Task requirements: Look below for the line holding "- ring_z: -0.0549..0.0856" and the line holding "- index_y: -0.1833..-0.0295". Transcribe exactly those lines and all lines between them, nothing more.

Records for processing:

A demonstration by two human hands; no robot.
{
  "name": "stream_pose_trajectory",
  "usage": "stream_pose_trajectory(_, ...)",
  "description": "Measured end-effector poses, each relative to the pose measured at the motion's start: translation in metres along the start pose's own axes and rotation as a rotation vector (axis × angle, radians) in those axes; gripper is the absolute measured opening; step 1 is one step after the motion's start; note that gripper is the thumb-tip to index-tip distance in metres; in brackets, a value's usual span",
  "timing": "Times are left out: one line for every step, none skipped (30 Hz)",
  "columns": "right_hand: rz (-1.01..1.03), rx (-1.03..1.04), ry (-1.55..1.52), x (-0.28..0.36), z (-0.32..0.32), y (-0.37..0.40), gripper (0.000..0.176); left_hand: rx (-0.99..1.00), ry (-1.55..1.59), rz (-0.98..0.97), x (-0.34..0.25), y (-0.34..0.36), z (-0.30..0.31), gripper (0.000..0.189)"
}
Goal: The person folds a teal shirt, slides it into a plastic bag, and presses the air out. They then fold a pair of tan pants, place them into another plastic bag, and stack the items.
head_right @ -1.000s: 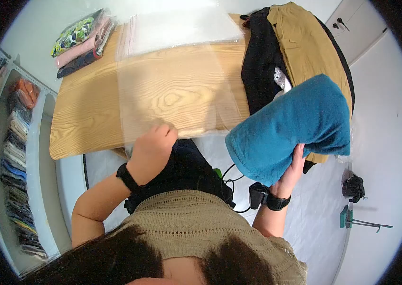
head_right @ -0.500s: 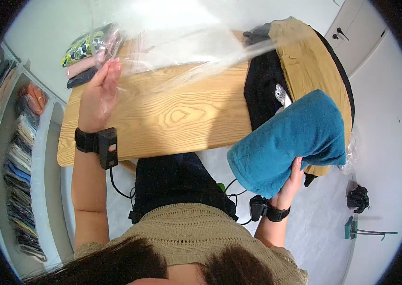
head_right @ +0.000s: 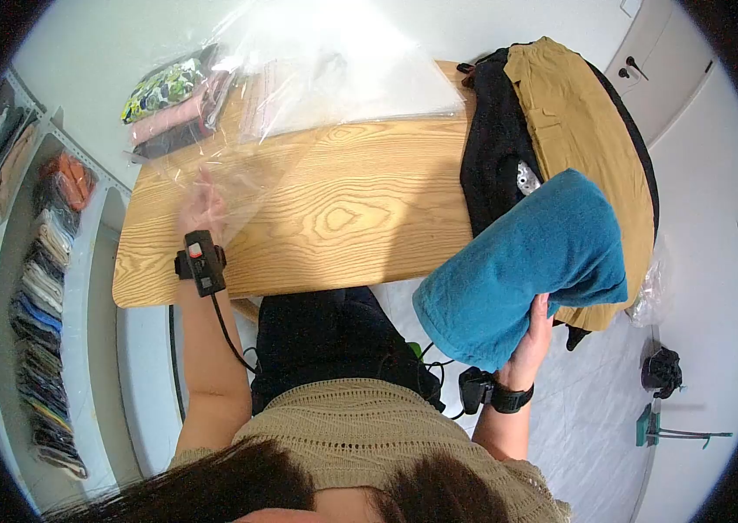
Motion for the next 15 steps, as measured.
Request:
stream_pose_trajectory(-0.001, 0.002, 0.001, -0.001, 0.000, 0.000, 0.048, 0.281, -0.102, 0.083, 0.003, 0.000, 0.000, 0.036)
stream_pose_trajectory(0.000, -0.018, 0.013, -0.002, 0.002, 0.000, 0.048, 0.559, -0.206, 0.166, 0.008, 0.006, -0.005, 0.035)
stream_pose_trajectory(0.000, -0.040, 0.026, -0.002, 0.002, 0.000, 0.048, 0.557, -0.206, 0.164, 0.003, 0.003, 0.001, 0.035)
stream_pose_trajectory(-0.002, -0.040, 0.028, -0.003, 0.001, 0.001, 0.048, 0.561, -0.081, 0.249, 0.003, -0.001, 0.007, 0.033)
stream_pose_trajectory(0.017, -0.044, 0.023, -0.001, -0.004, 0.002, 0.049, 0.563, 0.047, 0.333, 0.007, -0.001, 0.004, 0.032)
stream_pose_trajectory(0.037, -0.047, 0.019, 0.001, -0.006, 0.002, 0.049, 0.560, 0.049, 0.331, 0.008, -0.002, 0.002, 0.032)
stream_pose_trajectory(0.035, -0.048, 0.022, 0.001, -0.004, 0.002, 0.049, 0.642, 0.081, 0.401, 0.012, 0.001, -0.004, 0.031)
stream_pose_trajectory(0.012, -0.044, 0.035, 0.000, 0.001, 0.001, 0.048, 0.724, 0.115, 0.469, 0.019, 0.006, -0.016, 0.031)
stream_pose_trajectory(-0.012, -0.041, 0.049, -0.002, 0.003, 0.001, 0.047, 0.722, 0.118, 0.467, 0.023, 0.008, -0.023, 0.031)
stream_pose_trajectory(-0.013, -0.041, 0.052, -0.001, 0.004, 0.001, 0.047, 0.251, -0.046, 0.160, 0.011, -0.005, -0.004, 0.030)
stream_pose_trajectory(-0.007, -0.035, 0.059, -0.001, 0.003, 0.001, 0.047, -0.222, -0.202, -0.146, -0.004, 0.002, 0.012, 0.030)
stream_pose_trajectory(-0.001, -0.029, 0.066, 0.000, 0.002, 0.001, 0.047, -0.225, -0.201, -0.146, 0.007, 0.011, -0.002, 0.030)
stream_pose_trajectory(-0.003, -0.030, 0.069, 0.001, 0.001, 0.002, 0.047, -0.237, -0.415, -0.133, 0.022, 0.026, -0.020, 0.030)
stream_pose_trajectory(-0.010, -0.040, 0.056, 0.002, -0.002, 0.003, 0.048, -0.247, -0.629, -0.118, 0.035, 0.040, -0.031, 0.030)
stream_pose_trajectory(-0.017, -0.051, 0.043, 0.003, -0.003, 0.003, 0.048, -0.183, -0.702, -0.036, 0.052, 0.049, -0.038, 0.030)
Point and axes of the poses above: each hand's wrist, its own y-axis away from the middle knuckle, its own z-axis out of the back of the hand, x = y × z, the point moved 6 cm from there along -y, towards the middle knuckle, and after that the axes turned 10 degrees about x, right-handed, at the moved point
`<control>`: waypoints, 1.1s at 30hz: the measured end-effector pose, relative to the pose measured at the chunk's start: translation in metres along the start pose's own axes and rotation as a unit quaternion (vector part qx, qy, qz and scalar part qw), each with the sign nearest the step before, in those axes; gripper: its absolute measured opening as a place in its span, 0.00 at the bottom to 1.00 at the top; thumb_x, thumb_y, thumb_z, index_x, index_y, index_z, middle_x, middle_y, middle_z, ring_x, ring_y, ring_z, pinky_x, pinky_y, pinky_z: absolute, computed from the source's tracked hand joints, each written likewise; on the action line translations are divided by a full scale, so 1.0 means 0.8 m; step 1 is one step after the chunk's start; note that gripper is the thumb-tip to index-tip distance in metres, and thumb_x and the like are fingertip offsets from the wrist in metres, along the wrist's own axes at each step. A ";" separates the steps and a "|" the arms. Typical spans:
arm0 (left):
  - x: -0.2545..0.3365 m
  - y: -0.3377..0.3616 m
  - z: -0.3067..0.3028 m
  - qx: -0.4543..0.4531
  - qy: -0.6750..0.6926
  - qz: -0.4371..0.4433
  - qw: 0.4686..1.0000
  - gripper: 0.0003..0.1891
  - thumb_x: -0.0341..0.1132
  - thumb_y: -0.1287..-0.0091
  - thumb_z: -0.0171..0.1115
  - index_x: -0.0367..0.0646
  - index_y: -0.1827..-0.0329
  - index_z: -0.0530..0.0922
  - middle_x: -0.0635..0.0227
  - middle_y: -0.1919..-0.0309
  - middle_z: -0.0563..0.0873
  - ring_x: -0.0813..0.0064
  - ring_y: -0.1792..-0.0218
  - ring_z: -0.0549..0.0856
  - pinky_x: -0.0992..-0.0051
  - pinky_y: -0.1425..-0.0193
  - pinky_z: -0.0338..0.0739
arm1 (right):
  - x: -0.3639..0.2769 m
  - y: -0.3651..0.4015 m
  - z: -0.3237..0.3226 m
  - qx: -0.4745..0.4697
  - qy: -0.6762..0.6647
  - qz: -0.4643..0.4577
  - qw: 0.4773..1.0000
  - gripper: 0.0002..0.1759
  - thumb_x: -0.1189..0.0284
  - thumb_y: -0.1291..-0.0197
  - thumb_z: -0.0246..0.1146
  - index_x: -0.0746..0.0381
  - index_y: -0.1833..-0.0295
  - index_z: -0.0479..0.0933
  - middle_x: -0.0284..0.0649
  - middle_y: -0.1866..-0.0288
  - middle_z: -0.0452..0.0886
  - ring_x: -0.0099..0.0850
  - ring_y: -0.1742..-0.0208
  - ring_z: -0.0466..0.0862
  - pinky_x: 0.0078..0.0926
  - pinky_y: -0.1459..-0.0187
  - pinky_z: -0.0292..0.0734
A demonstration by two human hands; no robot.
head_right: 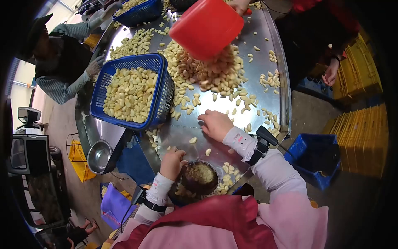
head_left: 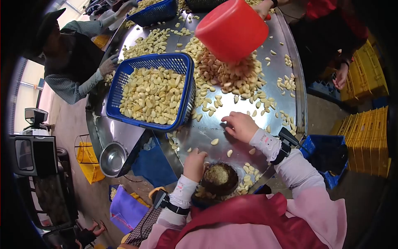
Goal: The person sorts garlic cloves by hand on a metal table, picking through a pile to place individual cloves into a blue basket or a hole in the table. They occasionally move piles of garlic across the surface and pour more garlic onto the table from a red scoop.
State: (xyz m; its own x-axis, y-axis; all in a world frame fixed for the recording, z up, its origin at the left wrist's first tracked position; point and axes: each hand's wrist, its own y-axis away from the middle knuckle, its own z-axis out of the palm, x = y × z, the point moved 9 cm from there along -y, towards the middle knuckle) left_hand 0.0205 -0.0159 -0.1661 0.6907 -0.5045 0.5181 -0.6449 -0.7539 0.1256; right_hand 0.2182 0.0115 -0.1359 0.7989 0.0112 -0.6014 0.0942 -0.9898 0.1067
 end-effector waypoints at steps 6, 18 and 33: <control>-0.002 0.035 0.036 -0.037 -0.123 -0.102 0.986 0.05 0.29 0.36 0.61 0.37 0.61 0.78 0.58 0.61 0.79 0.54 0.65 0.85 0.59 0.65 0.81 | 0.004 -0.026 0.029 -0.006 -0.061 -0.027 0.998 0.11 0.69 0.43 0.64 0.58 0.54 0.82 0.43 0.61 0.80 0.45 0.56 0.82 0.42 0.55 0.79; 0.038 0.036 0.015 0.112 -0.072 -0.004 0.991 0.04 0.26 0.37 0.61 0.38 0.62 0.81 0.61 0.62 0.79 0.61 0.67 0.84 0.65 0.65 0.80 | 0.129 -0.136 -0.125 0.205 0.137 0.142 0.959 0.34 0.47 0.47 0.66 0.39 0.33 0.73 0.42 0.31 0.69 0.49 0.29 0.65 0.58 0.33 0.61; 0.063 -0.045 -0.282 0.404 0.164 0.024 0.900 0.13 0.19 0.41 0.66 0.35 0.52 0.83 0.65 0.57 0.81 0.78 0.61 0.81 0.80 0.54 0.76 | 0.001 -0.061 -0.047 0.171 0.077 -0.025 0.982 0.03 0.71 0.51 0.66 0.58 0.72 0.83 0.40 0.65 0.82 0.41 0.55 0.80 0.40 0.53 0.77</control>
State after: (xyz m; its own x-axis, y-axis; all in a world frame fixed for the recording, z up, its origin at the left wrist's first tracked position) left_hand 0.0042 0.0810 0.0465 0.4497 -0.4938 0.7442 -0.1320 -0.8609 -0.4914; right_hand 0.2365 0.0652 -0.1115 0.8816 0.0569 -0.4686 -0.0475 -0.9770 -0.2079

Result of this exercise:
  - ring_z: -0.0549..0.0856
  - pinky_x: -0.0992..-0.0051
  - pinky_y: -0.1425..-0.0193
  - pinky_z: -0.0338..0.0739
arm1 (right):
  - x: -0.3639..0.2769 m
  - y: -0.3651..0.4015 m
  - z: -0.3237..0.3226 m
  - qx: -0.4745..0.4697
  - qy: -0.6762..0.6647
  - qz: -0.4643..0.4577
  - qw: 0.4773..1.0000
  - gripper: 0.0002..0.1759
  - thumb_x: -0.1189..0.0284
  - thumb_y: -0.1291..-0.0197
  - thumb_z: -0.0246..0.1146
  - index_x: -0.0746..0.0381
  - index_y: -0.1833..-0.0295

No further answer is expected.